冗談を言ってるのかと思って工藤くんを見上げれば、いつになく真顔だった。

「どうせ俺たち、このまま一緒にいても、君の両親から認められることなんてないんだ。だったら、このまま二人で駆け落ちしよう?」

たしかに、私の両親は工藤くんのことを良くは思ってなくて、工藤くんと付き合っていることも、誰にも告げてはいない。
小さな町ゆえ、どこから両親の耳に入るのか、わからないから、こうやって二人で逢瀬を重ねているのも、お互いの親しい友達も知らない。

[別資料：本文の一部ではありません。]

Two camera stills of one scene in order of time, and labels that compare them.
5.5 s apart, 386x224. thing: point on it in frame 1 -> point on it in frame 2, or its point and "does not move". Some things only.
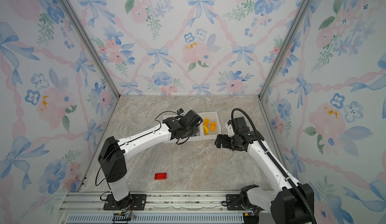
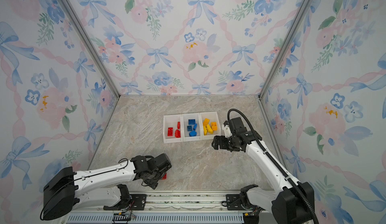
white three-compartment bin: [210, 127] does not move
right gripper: [225, 144] does not move
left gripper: [196, 130] -> [154, 183]
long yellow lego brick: [206, 122] does not move
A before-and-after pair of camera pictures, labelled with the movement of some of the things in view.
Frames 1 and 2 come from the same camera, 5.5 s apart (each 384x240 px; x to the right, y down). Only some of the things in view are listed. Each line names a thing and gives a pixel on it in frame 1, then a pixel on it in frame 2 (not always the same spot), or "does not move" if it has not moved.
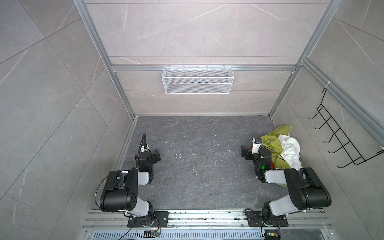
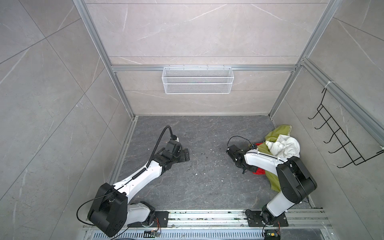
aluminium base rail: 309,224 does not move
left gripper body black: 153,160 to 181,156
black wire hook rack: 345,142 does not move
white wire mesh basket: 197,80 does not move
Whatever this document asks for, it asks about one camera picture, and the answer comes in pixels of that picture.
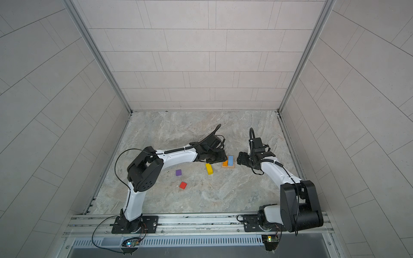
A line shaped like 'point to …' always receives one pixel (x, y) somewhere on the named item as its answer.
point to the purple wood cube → (178, 172)
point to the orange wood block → (226, 163)
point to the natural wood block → (228, 166)
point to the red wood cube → (183, 185)
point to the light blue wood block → (230, 160)
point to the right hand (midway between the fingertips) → (242, 159)
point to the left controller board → (132, 243)
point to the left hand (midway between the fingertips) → (230, 157)
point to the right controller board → (271, 242)
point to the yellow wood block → (209, 169)
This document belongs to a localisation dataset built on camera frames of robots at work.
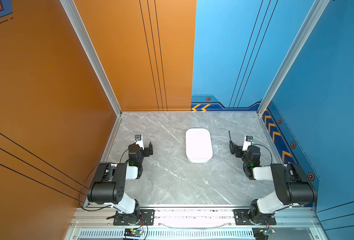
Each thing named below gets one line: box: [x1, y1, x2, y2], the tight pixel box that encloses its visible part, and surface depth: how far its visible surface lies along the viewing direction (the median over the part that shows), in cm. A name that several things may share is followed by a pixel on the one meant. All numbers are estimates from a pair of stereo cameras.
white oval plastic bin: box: [185, 128, 213, 163], surface depth 95 cm
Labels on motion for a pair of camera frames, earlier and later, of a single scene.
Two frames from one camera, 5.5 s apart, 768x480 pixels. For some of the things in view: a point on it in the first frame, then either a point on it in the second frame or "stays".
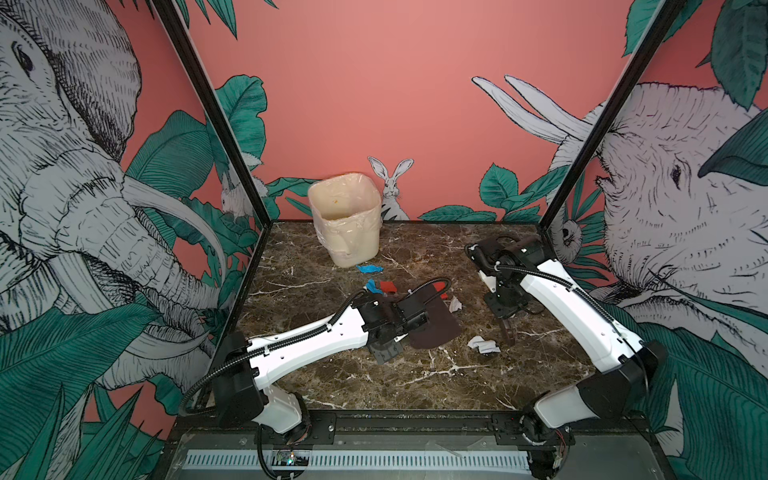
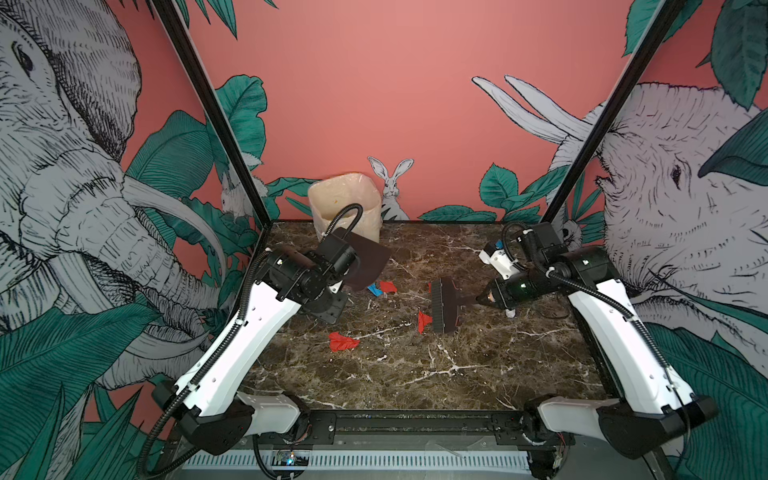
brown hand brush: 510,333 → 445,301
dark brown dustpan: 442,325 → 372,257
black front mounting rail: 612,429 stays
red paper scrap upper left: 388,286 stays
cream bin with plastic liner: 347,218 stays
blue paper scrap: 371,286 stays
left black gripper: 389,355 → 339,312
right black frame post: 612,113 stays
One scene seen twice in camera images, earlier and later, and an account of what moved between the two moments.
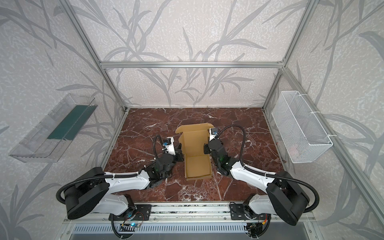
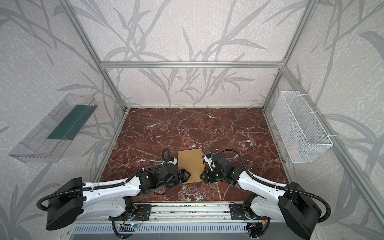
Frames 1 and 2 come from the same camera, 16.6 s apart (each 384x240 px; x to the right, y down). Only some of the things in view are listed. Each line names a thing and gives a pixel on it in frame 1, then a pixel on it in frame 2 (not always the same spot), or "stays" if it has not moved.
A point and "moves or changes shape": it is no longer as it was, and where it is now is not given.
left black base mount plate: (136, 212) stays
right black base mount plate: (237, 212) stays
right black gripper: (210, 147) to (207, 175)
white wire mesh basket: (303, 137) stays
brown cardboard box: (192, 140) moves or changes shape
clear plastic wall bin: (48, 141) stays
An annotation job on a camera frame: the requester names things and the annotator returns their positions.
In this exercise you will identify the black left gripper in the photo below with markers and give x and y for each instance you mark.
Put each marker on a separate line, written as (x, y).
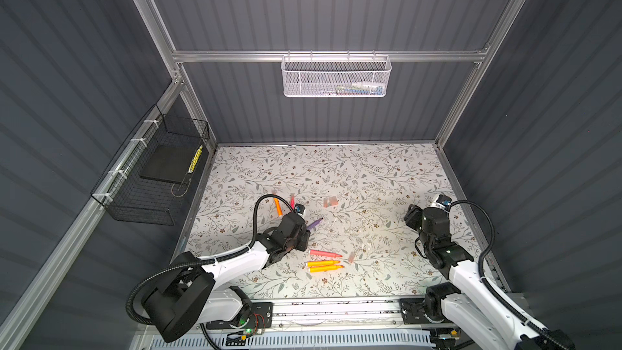
(304, 236)

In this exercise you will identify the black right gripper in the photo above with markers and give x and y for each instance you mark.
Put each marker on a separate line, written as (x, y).
(413, 215)

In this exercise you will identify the red-pink highlighter pen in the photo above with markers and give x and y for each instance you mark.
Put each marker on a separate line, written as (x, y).
(325, 254)

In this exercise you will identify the purple highlighter pen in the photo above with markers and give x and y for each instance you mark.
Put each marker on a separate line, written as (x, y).
(314, 224)

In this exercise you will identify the orange highlighter pen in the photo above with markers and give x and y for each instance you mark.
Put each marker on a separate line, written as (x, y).
(277, 205)
(323, 263)

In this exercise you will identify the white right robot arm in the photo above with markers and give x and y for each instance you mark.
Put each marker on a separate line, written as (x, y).
(467, 298)

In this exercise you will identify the yellow highlighter pen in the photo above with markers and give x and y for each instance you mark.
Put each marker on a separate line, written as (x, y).
(326, 268)

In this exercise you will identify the yellow highlighter in basket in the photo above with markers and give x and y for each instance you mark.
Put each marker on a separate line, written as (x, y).
(195, 160)

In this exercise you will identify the items in white basket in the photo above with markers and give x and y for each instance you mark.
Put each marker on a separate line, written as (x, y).
(365, 89)

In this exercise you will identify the black pad in basket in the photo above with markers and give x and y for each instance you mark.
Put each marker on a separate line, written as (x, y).
(167, 164)

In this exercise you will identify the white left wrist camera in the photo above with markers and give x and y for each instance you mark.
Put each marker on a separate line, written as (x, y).
(300, 209)

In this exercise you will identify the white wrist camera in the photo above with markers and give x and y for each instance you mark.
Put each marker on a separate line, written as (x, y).
(442, 201)
(300, 209)

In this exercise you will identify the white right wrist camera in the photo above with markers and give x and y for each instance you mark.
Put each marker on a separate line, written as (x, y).
(442, 201)

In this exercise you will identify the black wire mesh basket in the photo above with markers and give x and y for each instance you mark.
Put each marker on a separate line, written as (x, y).
(129, 198)

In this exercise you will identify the white wire mesh basket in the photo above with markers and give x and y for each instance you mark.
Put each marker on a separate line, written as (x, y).
(304, 75)

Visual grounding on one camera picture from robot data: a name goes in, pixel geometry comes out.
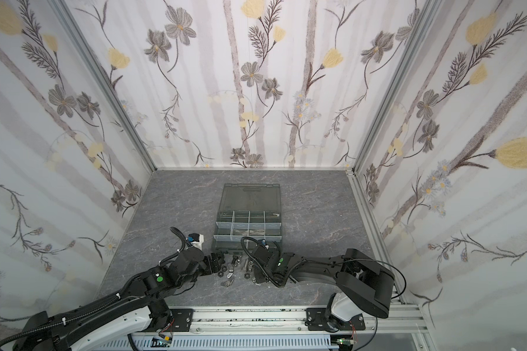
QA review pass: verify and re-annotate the green transparent compartment box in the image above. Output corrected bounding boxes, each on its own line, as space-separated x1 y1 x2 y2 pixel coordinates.
212 184 283 254

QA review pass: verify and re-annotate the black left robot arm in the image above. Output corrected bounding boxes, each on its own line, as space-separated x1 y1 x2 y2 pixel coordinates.
0 247 225 350

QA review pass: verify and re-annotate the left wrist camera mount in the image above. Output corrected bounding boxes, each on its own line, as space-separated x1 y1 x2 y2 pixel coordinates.
187 233 204 250

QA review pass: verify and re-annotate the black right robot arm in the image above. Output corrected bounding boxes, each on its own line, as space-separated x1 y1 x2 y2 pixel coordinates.
243 244 395 319

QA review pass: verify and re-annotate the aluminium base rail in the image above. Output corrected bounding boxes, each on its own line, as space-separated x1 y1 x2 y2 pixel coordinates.
69 304 427 351

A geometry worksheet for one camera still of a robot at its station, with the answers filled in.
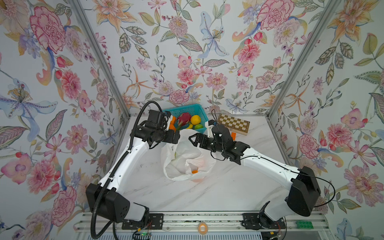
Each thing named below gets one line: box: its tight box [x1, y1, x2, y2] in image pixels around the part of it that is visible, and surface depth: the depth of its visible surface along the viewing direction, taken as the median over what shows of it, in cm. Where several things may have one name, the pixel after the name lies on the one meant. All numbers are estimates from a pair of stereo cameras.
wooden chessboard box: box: [217, 113, 251, 136], surface depth 116 cm
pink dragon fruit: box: [178, 112, 192, 126], surface depth 112 cm
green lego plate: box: [295, 221, 314, 229], surface depth 73 cm
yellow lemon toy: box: [190, 115, 201, 125], surface depth 112 cm

「工藤くんとはずっと一緒にいたいけど、一緒にはいけないわ」
「マナ、どうして?」
「……二人で駆け落ちしても、きっと幸せになれる。でもね、やっぱり工藤くんとのことは、みんなに祝福されたいのよ」

それがどんなに難しいことなのかなんて、嫌と言うほどわかっているけれど、世界で一番好きなあなたと一緒にいる私は、世界で一番幸せな私でもありたいから。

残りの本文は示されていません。